A new phishing campaign has been spotted using tax-themed lures to deliver hidden backdoor payloads in attacks against Pakistan.
Cybersecurity company Securonix, which tracks activity under the name FLUX#CONSOLEsaid it most likely starts with a phishing link to an email or attachment, although it said it could not obtain the original email used to launch the attack.
“One of the most notable aspects of the campaign is how threat actors use Microsoft Common Console Document (MSC) files to deploy a bootloader and dual-purpose bootloader to deliver further malicious payloads,” security researchers Dan Yuzwick and Tim Peck said.
It should be noted that the abuse of specially crafted saved Management Console (MSC) files to execute malicious code has been codenamed GrimResource by Elastic Security Labs.
The starting point is a double-extension file (.pdf.msc) that masquerades as a PDF file (when the setting to display file extensions is disabled) and is designed to execute embedded JavaScript code when launched using the Microsoft Management Console (MMC). ).

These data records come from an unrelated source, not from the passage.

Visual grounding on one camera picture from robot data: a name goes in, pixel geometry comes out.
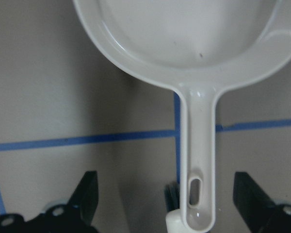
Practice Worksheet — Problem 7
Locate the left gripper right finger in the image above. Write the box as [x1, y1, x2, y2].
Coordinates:
[233, 171, 291, 233]

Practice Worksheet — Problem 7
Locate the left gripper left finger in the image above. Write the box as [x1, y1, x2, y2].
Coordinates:
[0, 171, 98, 233]

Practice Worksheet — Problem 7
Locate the beige hand brush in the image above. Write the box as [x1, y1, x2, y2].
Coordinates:
[164, 182, 184, 233]

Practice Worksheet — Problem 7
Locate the beige plastic dustpan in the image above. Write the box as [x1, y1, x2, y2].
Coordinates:
[73, 0, 291, 233]

This code, in turn, is responsible for receiving and displaying the decoy file, as well as stealthily loading a DLL file (“DismCore.dll”) in the background. One such document used in the campaign is called “Tax Reductions, Rebates and Credits 2024” which is a legal document related to Pakistan Federal Board of Revenue (FBR).
“In addition to delivering the payload from an embedded and obfuscated string, the .MSC file is able to execute additional code by accessing a remote HTML file, which also achieves the same goal,” the researchers said, adding that persistence is established using a scheduled task.
The main payload is a backdoor capable of contacting a remote server and executing commands sent to it to steal data from compromised systems. Securonix said the attack was stopped 24 hours after the initial infection.
“From the highly obfuscated JavaScript used in the initial stages to the deeply hidden malware code in DLLs, the entire chain of attacks illustrates the complexity of detecting and analyzing modern malware,” the researchers said.
“Another notable aspect of this campaign is the use of MSC files as a potential evolution of the classic LNK file that has been popular with threat actors over the past few years. Like LNK files, they also allow malicious code to be executed during mashup. into legitimate Windows administrative workflows.”